WHAT YOU NEED TO DO
Below are records; reproduce exactly the lines from the one that has "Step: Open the" through the one that has "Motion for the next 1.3", ends included, and nothing more.

──────── AVAILABLE DATA

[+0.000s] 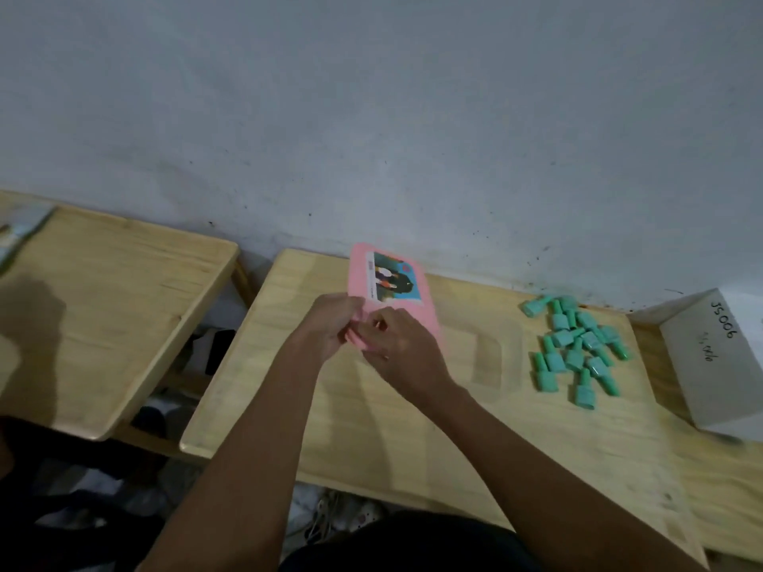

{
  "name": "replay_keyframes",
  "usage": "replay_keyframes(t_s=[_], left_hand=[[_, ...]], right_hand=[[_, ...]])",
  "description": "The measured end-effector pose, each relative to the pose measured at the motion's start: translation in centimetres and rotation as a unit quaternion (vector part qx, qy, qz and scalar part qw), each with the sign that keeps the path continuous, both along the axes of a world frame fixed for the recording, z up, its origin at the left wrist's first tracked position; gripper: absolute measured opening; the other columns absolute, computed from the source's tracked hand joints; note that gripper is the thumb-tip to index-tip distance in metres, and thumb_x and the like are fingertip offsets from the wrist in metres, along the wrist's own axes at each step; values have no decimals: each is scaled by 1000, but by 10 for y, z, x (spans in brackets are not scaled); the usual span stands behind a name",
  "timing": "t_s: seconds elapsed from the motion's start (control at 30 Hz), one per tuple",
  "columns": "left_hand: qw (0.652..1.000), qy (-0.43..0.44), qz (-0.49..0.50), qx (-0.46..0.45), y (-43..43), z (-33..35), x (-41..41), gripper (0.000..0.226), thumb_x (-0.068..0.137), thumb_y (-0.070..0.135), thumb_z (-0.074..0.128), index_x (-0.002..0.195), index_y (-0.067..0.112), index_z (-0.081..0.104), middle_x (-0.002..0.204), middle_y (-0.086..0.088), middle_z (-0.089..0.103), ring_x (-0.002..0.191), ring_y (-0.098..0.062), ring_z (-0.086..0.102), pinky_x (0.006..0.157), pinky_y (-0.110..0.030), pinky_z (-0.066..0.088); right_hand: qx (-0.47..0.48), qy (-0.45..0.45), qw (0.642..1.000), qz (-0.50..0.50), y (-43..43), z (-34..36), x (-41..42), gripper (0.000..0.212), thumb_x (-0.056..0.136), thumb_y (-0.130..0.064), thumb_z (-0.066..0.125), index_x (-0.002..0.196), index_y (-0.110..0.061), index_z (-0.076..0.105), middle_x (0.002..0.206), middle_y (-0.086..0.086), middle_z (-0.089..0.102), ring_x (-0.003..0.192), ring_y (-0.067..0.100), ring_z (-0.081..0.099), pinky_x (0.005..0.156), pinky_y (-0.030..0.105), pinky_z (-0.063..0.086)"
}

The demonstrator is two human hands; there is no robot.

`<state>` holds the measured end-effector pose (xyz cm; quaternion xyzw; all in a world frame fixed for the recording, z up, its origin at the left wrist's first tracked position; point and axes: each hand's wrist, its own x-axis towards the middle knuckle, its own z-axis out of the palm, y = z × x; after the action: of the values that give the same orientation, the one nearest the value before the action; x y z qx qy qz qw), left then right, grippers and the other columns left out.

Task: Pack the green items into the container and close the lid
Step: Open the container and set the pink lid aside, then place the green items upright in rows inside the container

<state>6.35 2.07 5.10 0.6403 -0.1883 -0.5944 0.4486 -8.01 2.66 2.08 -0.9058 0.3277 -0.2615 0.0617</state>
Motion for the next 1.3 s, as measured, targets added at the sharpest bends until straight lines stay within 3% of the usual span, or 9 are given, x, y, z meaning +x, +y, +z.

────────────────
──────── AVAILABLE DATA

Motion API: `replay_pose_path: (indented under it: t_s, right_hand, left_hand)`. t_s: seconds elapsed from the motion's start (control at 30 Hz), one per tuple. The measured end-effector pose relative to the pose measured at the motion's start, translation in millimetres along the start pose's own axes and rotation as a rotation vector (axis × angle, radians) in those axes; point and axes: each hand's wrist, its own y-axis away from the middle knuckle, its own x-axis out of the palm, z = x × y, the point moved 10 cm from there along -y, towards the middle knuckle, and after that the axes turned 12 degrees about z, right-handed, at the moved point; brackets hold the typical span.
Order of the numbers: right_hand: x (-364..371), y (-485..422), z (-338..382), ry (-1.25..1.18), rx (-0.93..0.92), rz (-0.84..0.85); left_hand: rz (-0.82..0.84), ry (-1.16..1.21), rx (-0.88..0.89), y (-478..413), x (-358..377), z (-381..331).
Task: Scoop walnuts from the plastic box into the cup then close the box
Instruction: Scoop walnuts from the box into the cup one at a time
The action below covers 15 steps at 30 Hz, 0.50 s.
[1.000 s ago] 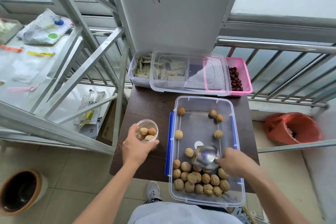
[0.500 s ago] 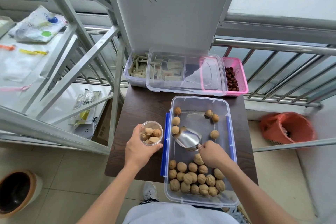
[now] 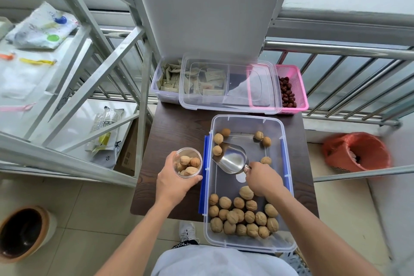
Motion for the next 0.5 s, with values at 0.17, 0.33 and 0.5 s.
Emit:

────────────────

EXERCISE SOLUTION
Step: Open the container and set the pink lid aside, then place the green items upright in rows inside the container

<state>6.35 2.07 5.10 0.6403 -0.1883 -0.5944 0.4486 -8.01 2.66 2.08 -0.9058 0.3277 -0.2615 0.0617</state>
Motion for the next 1.3 s, as measured, targets added at the sharpest bends until straight lines stay within 3% of the usual span, or 9 are given, x, y, z meaning +x, +y, +z.

Whatever the exercise asked has now been answered.